───── EXERCISE MATERIAL

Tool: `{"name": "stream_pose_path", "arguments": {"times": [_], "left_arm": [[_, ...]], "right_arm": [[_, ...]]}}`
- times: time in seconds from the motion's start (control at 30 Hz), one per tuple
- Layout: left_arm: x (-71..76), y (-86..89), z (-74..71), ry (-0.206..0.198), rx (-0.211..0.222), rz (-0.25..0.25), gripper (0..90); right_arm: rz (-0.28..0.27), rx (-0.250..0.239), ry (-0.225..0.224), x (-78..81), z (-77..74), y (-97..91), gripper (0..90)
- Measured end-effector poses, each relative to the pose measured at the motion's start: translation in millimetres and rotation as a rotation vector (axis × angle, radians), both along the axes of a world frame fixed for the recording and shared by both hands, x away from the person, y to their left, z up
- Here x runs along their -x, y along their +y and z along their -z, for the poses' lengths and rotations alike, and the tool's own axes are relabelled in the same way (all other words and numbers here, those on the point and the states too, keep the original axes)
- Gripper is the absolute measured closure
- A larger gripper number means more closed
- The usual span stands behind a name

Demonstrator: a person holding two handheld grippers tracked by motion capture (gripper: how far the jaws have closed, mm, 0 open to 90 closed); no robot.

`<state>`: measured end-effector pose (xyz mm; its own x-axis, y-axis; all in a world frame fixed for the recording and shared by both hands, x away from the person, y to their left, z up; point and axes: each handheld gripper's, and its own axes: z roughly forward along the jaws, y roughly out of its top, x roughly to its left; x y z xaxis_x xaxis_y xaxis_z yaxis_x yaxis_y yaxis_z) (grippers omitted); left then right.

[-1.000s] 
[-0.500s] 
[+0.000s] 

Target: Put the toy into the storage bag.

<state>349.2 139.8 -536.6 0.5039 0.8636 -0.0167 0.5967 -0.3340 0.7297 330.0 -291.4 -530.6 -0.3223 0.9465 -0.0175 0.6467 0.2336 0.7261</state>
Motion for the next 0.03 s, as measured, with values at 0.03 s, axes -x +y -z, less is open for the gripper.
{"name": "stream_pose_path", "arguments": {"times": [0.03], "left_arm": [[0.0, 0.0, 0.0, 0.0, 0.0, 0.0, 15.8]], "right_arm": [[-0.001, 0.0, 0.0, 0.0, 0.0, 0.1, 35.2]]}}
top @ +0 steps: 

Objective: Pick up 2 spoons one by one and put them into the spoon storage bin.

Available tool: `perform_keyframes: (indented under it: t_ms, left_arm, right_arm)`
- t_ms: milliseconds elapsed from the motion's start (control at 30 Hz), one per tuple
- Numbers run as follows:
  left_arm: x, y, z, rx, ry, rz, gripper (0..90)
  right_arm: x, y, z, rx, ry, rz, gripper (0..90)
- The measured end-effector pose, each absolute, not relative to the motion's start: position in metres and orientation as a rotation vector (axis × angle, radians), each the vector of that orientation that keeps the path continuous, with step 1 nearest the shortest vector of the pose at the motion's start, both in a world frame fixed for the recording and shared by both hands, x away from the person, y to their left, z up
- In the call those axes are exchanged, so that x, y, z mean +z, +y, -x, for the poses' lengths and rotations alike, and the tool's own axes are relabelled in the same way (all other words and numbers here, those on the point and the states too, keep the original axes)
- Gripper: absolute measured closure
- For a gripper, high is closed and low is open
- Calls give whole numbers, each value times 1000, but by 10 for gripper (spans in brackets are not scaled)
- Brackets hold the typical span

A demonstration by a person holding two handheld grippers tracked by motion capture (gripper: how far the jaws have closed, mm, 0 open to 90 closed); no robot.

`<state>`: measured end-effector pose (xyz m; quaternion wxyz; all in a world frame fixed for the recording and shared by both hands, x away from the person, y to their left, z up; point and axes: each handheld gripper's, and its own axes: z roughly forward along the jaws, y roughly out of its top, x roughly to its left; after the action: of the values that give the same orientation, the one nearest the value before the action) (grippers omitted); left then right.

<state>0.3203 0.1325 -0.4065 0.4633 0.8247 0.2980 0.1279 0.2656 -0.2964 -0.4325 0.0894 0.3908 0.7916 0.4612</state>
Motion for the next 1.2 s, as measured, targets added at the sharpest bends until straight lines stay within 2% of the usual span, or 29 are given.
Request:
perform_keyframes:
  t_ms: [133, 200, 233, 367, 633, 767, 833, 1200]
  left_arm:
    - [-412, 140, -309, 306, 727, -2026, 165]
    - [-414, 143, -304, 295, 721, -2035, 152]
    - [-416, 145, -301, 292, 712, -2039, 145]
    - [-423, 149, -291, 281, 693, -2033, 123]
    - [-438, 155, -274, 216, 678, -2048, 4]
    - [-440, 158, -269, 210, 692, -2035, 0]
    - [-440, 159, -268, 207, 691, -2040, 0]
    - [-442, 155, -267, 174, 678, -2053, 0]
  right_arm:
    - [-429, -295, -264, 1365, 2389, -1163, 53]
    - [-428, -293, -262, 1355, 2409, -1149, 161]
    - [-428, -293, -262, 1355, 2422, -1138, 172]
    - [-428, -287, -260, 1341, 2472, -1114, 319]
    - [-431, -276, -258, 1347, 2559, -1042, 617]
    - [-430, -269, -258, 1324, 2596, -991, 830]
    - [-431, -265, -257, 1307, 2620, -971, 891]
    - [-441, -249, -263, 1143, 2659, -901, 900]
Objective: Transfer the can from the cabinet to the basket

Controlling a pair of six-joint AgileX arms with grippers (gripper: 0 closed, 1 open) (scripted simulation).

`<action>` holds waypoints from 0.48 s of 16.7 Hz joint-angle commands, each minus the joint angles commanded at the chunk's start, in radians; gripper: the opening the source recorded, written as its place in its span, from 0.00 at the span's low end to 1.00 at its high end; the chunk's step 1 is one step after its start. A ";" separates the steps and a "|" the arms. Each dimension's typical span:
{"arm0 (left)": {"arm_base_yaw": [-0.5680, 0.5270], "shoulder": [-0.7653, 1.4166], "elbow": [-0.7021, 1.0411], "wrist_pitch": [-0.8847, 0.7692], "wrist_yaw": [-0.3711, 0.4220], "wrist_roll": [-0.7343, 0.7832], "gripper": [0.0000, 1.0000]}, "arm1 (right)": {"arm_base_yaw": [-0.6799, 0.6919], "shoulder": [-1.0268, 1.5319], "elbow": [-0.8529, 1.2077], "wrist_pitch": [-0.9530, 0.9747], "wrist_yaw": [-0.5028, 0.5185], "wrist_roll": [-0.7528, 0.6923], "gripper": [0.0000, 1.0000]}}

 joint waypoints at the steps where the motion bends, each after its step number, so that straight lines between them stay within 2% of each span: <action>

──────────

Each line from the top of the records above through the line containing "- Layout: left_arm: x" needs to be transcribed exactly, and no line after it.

- _ANSWER BOX_
Tool: `{"name": "stream_pose_path", "arguments": {"times": [_], "left_arm": [[_, ...]], "right_arm": [[_, ...]]}}`
- times: time in seconds from the motion's start (control at 30 Hz), one per tuple
- Layout: left_arm: x (-71..76), y (-86..89), z (-74..71), ry (-0.206..0.198), rx (-0.211..0.222), rz (-0.25..0.25), gripper (0..90); right_arm: rz (-0.28..0.27), rx (-0.250..0.239), ry (-0.225..0.224), x (-78..81), z (-77..74), y (-97..91), gripper (0..90)

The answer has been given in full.